Something extraordinary occurred final Saturday at the frigid excessive level of the Greenland ice sheet, two miles in the sky and greater than 500 miles above the Arctic Circle: It rained for the first time.
The rain at a analysis station — not only a few drops or a drizzle however a stream for a number of hours, as temperatures rose barely above freezing — is yet one more troubling signal of a altering Arctic, which is warming sooner than another area on the planet.
“It’s incredible, because it does write a new chapter in the book of Greenland,” stated Marco Tedesco, a researcher at Lamont-Doherty Earth Observatory of Columbia University. “This is really new.”
At the station, which is known as Summit and is occupied year-round below the auspices of the National Science Foundation, there isn’t a document of rain since observations started in the 1980s. And laptop simulations present no proof going again even additional, stated Thomas Mote, a local weather scientist at the University of Georgia.
Above-freezing circumstances at Summit are practically as uncommon. Before this century, ice cores confirmed they’d occurred solely six instances in the previous 2,000 years, Martin Stendel, a senior researcher at the Danish Meteorological Institute, wrote in an e-mail message.
But above-freezing temperatures have now occurred at Summit in 2012, 2019 and this 12 months — 3 times in fewer than 10 years.

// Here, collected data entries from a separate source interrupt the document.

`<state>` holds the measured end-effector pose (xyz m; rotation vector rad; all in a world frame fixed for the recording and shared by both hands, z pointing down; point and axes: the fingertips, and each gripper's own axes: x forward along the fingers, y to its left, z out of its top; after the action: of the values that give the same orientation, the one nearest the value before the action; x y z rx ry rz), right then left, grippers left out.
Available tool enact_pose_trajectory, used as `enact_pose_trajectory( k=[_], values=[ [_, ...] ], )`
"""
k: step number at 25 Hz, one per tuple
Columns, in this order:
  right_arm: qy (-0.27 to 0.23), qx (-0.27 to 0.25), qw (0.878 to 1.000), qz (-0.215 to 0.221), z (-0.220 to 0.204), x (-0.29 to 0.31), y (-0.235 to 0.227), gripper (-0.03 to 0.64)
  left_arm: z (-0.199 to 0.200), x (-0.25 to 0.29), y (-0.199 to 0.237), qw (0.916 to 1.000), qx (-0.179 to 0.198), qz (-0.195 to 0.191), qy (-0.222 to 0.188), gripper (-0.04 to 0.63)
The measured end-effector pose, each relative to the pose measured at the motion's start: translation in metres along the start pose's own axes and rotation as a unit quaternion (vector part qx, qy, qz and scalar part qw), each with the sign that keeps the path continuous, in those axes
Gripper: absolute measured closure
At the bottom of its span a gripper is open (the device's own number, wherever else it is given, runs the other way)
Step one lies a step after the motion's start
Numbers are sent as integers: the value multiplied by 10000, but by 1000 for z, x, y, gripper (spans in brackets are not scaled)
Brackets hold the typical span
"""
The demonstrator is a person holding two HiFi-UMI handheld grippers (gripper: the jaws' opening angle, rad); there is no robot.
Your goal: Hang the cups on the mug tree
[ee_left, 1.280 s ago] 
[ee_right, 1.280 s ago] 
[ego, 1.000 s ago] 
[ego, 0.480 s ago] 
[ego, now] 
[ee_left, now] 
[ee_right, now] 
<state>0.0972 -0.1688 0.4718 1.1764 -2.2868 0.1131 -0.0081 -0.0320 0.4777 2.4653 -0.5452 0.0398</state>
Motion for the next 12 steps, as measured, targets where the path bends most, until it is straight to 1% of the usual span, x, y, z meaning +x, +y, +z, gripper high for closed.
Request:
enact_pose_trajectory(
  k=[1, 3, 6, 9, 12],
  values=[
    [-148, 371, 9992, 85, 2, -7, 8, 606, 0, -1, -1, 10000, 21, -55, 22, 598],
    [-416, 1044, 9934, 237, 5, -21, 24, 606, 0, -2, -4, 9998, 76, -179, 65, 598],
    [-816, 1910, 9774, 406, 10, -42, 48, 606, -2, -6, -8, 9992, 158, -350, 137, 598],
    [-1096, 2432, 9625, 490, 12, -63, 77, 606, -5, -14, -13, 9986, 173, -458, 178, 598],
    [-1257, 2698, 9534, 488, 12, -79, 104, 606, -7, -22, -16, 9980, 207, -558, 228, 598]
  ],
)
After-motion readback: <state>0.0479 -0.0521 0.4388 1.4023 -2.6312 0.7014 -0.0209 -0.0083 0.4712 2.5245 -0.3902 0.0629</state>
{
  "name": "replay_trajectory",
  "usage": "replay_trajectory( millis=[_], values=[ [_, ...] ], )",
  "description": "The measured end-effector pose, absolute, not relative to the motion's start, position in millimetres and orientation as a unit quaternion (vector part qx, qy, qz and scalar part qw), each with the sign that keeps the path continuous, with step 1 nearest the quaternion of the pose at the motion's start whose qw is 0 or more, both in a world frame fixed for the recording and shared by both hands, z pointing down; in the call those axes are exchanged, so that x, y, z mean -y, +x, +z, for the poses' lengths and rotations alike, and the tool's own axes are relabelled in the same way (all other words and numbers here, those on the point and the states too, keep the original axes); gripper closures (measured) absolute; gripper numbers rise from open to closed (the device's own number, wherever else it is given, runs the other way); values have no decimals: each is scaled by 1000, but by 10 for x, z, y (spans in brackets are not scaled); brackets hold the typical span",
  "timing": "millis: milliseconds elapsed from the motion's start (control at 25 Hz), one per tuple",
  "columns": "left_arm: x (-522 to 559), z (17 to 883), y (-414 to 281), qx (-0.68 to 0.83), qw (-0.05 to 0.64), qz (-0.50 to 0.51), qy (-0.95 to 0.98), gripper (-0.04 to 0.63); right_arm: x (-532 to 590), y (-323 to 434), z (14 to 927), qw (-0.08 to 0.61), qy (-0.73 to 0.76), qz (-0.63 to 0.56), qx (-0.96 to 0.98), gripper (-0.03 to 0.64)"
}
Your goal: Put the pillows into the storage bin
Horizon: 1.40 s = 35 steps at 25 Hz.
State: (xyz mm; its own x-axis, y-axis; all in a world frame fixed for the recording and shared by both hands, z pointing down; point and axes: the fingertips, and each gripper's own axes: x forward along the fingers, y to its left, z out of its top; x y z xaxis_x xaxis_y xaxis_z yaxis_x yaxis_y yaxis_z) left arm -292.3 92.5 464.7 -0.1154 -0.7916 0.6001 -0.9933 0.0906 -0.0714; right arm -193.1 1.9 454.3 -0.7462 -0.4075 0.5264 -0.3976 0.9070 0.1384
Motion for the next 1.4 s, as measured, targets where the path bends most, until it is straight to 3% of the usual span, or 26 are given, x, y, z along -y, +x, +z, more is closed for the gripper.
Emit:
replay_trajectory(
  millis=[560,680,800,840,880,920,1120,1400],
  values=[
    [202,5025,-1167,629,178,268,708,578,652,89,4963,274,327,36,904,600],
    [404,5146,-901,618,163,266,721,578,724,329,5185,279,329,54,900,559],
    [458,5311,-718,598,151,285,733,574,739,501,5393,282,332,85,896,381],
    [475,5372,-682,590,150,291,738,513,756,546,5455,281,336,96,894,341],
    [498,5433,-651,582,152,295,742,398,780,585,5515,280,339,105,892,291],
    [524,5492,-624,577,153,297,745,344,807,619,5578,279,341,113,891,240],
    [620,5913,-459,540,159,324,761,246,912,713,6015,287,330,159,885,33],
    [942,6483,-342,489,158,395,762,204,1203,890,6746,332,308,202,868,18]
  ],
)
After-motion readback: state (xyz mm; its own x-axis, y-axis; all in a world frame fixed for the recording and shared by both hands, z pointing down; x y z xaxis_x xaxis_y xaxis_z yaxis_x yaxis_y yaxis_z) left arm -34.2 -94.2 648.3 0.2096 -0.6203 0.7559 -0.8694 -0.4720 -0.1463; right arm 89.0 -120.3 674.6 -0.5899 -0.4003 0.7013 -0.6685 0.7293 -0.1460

The Greenland ice sheet, which is as much as two miles thick and covers about 650,000 sq. miles, has been dropping extra ice and contributing extra to sea-level rise in current many years as the Earth has warmed from human-caused emissions of carbon dioxide and different heat-trapping gases.
The floor of the ice sheet positive aspects mass yearly, as a result of accumulation of snowfall is larger than floor melting. But total, the sheet loses extra ice via melting the place it meets the ocean, and thru the breaking-off of icebergs. On common over the previous twenty years, Greenland has misplaced greater than 300 billion tons of ice annually.
This 12 months will seemingly be a mean one for floor accumulation, stated Dr. Stendel, who can also be coordinator of Polar Portal, a web site that disseminates the outcomes of Danish Arctic analysis. Heavy snowfall early in the 12 months steered it could be an above-average 12 months for accumulation, however two durations of warming in July and one other in early August modified that by inflicting widespread floor melting.
The warming that accompanied the rain final Saturday additionally induced melting over greater than 50 p.c of the ice sheet floor.
Dr. Mote stated that these melting episodes have been every “one-off” occasions. “But these events seem to be happening more and more frequently,” he stated. “And that tells the story that we are seeing real evidence of climate change in Greenland.”
Last Saturday marked the first time since satellite tv for pc monitoring started in 1979 that melting has occurred over greater than half of the floor in mid-August, Dr. Mote stated. Normally peak melting happens in mid-July, because it did in 2012, when there was an enormous melting occasion.
“By the time you get to the middle of August, you’re usually seeing a rapid retreat of melt activity and a decline of temperature,” he stated.
Dr. Tedesco stated the rain at Summit wouldn’t contribute on to sea-level rise, as a result of the water drains into the ice quite than to the ocean. “But if this is happening at Summit, the effect at lower elevations will be more violent,” he stated. “And that ice is actually going to the ocean.”
Dr. Tedesco described the rain at Summit as “worrisome,” as a result of it exhibits that even somewhat warming can have an impact in the area.
“Half a degree of warming can really change the state of the Arctic because you can go from frozen to liquid,” he stated. “This is exactly what we’re seeing.”
The rain and melting final Saturday occurred when the jet stream, quite than flowing in its regular sample from west to east, dipped southward over northeastern Canada. That introduced low-pressure air over hotter waters, the place it picked up warmth and moisture.
The jet stream then looped again northward, bringing that air to southwestern Greenland from the place it swept over the ice sheet. The heat air and even the moisture-laden clouds themselves induced temperatures to rise at Summit and the precipitation to fall as rain quite than snow, Dr. Mote stated.
Some scientists have linked jet stream disruptions resembling this, also known as “waviness,” to local weather change in the Arctic, though that’s nonetheless a topic of debate. But they’re occurring, and are additionally creating so-called blocking patterns that may stall high-pressure air over a area.
That’s what occurred in the earlier melting episodes this summer time. High-pressure air that stalled over the ice sheet led to clear skies that allowed extra daylight to succeed in the floor, melting extra snow.